4: eth2: <BROADCAST,MULTICAST,UP> mtu 1500 qdisc pfifo_fast qlen 1000
    link/ether 00:10:18:2e:2e:a2 brd ff:ff:ff:ff:ff:ff
    inet 192.168.0.73/24 brd 192.168.0.255 scope global eth2
    inet 192.168.0.186/24 brd 192.168.0.255 scope global secondary eth2:1
    inet 192.168.0.183/24 brd 192.168.0.255 scope global secondary eth2:2
    inet 192.168.0.176/24 brd 192.168.0.255 scope global secondary eth2:3
    inet 192.168.0.178/24 brd 192.168.0.255 scope global secondary eth2:4
    inet 192.168.0.201/24 brd 192.168.0.255 scope global secondary eth2:7
    inet 192.168.0.212/24 brd 192.168.0.255 scope global secondary eth2:8
    inet 192.168.0.222/24 brd 192.168.0.255 scope global secondary eth2:9
    inet 192.168.0.147/24 brd 192.168.0.255 scope global secondary eth2:10
    inet 192.168.0.219/24 brd 192.168.0.255 scope global secondary eth2:11
    inet 192.168.0.46/24 brd 192.168.0.255 scope global secondary eth2:5
    inet 192.168.0.208/24 brd 192.168.0.255 scope global secondary eth2:12
    inet 192.168.0.204/24 brd 192.168.0.255 scope global secondary eth2:13
    inet6 fe80::210:18ff:fe2e:2ea2/64 scope link 
       valid_lft forever preferred_lft forever

Same as above, the addresses do not create virtual interfaces, they are simply applied to the real interface and assigned a label for management by ifconfig.

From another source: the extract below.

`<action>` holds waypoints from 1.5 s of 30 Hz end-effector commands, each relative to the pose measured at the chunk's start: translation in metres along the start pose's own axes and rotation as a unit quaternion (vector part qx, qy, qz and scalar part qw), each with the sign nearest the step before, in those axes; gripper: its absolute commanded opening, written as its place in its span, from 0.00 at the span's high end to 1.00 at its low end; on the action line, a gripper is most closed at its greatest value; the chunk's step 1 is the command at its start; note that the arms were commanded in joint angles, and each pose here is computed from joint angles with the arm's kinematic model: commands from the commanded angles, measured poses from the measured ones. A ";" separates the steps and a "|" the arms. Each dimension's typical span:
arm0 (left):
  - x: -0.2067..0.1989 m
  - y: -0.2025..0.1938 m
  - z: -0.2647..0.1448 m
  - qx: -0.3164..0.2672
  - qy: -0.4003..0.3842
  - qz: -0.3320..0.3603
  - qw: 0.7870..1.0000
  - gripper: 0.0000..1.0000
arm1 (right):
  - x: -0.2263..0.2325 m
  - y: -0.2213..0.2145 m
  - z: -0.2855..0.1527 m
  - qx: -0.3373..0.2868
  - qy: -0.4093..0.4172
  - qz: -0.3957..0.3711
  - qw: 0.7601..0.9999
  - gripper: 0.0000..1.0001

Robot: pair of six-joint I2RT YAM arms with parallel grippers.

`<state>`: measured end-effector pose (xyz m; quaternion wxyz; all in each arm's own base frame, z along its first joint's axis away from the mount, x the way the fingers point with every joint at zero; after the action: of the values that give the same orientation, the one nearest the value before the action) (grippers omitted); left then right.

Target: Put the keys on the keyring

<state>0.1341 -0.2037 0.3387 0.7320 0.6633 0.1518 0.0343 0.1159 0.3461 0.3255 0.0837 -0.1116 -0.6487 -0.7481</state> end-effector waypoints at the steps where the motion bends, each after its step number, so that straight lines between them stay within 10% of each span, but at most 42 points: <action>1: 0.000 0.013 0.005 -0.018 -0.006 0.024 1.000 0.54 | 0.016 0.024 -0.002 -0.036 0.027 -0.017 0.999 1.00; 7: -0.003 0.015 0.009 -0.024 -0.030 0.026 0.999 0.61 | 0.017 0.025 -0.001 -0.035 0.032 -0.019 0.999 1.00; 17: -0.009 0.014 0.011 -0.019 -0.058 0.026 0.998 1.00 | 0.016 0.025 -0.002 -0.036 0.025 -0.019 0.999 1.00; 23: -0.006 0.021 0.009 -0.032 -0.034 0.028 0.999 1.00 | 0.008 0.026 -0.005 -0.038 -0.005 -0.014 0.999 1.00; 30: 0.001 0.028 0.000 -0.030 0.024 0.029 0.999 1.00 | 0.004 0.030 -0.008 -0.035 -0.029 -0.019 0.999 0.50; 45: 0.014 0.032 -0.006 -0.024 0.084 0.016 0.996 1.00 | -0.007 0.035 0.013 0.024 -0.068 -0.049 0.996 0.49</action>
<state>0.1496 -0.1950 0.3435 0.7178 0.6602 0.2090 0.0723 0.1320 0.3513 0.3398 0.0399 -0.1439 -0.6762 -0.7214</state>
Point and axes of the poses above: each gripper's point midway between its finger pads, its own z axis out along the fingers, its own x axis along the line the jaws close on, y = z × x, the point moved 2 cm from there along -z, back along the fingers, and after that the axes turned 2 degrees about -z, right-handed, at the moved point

Without the label, ifconfig will not see the assigned address.

arp_announce = 2: Always use the best local address for this target. In this mode we ignore the source address in the IP packet and try to select local address that we prefer for talks with the target host. Such local address is selected by looking for primary IP addresses on all our subnets on the outgoing interface that include the target IP address. If no suitable local address is found we select the first local address we have on the outgoing interface or on all other interfaces, with the hope we will receive reply for our request and even sometimes no matter the source IP address we announce.

This one is a little tricky, but I believe it deals with how the web servers talk with the clients requesting web pages. In order for the web page to come up and maintain a session, when the server sends a packet back to the client, it needs to come from the source ip address of the hidden ip address. In order to do this, the web server looks at the destination address of the client packet, and then responds using that as it’s source IP address instead of it’s actual IP address. Clear as mud, right!

I hope this helps explain things a little better about the hows and whys of the web server’s side of load balancing. Note however, that I didn’t talk at all about the edge server. That’s because the edge servers job is done at the application level, and correct configuration of it does not require special consideration at the OS level.